How would your business profitability change if you kept an additional 10% of your customers?

Put a strategy in place to help you understand who your customers really are. Only then will you genuinely be able to continue the right conversation with them.

Develop customer trust and respect through recognition and acknowledgement. Don’t give them a reason to switch to a competitor!

¹ HBR
² Bain & Co
³ Gartner
⁴ Oracle
⁵ Walgreens Pharmacy

Michael Barnard
Michael oversees a team of Customologists with combined talent across strategy, data science, and technology, who help brands understand and influence customer behaviours. Michael’s experience in human centred design is foundational in our principles of design thinking and starting with the customer, focusing on how brands engage, keep, and grow customers.

1 COMMENT

  1. Hi Michael: I agree that preserving customer relationships is a key competency for organizations. Toward that goal, your recommendations are solid, especially thinking beyond the path to purchase, enhancing the customer experience, listening to customers, and giving them a reason to return. I wish more of my clients understood this.

    But I have some points of difference:

    1) Every business loses customers, and churn should be built into the risk model. Further, intentional customer divestiture is a vital part of any customer strategy. In some instances, strategies change, and certain legacy accounts no longer fit in company’s new or evolving resource model. Others are the embodiment of the “Winner’s Curse,” and for the vendor, they are far better off being a competitor’s unprofitable burden. It’s essential marketing hygiene: Companies must regularly examine their customer portfolios, and determine which accounts to jettison. I’ve seen too many companies latch onto the “no churn!” mantra, only to hemorrhage cash supporting undesirable accounts, or burning out staff trying to satisfy clients who frankly, are too onerous to keep contented, or who were wrong to capture as clients in the first place.
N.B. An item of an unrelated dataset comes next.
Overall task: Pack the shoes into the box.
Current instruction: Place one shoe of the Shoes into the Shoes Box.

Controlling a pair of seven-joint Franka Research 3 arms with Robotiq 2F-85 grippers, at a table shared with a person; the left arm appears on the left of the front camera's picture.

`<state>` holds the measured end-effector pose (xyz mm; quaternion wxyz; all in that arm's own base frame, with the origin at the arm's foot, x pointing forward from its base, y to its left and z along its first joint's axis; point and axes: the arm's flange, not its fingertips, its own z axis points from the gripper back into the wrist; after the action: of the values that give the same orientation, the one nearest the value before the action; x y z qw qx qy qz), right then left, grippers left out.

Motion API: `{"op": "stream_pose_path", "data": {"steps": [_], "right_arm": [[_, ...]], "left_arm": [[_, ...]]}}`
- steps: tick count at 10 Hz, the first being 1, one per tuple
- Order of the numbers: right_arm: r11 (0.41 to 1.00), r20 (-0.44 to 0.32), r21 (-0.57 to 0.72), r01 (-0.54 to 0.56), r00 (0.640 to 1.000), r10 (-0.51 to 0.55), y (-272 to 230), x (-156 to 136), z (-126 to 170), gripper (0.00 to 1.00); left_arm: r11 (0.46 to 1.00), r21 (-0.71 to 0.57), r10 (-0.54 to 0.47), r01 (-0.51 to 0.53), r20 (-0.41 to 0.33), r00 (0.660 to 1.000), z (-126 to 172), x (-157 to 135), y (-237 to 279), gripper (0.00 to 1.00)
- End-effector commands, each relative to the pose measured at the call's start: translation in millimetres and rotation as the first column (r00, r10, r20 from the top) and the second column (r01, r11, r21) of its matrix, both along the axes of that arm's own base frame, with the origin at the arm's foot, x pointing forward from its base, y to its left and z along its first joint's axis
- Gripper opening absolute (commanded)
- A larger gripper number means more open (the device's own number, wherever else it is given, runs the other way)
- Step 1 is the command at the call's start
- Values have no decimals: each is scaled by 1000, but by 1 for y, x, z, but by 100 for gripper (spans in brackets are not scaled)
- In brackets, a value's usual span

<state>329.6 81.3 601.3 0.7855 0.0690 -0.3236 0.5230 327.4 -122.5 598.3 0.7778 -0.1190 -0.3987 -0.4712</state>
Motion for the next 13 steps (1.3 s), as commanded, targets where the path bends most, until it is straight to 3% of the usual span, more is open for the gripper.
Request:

    2) The comparative costs of customer acquisition and customer retention should never be used as a criteria in customer strategy. As I explain in a recent article (please see Acquisition and Retention: The Yin and Yang of Customer Strategy http://customerthink.com/acquisition-and-retention-the-yin-and-yang-of-customer-strategy/) , decisions about the ratio of revenue from new accounts and existing accounts is a strategic decision that is less governed by cost concerns than other needs of the business. A prominent example is startup companies whose investment appeal is predicated on rapid new customer or subscriber growth, along with demonstrable ability to retain accounts as well. Showing investors low churn in a high-growth market would earn yawns if the startup had a new account capture growth rate in the single digits.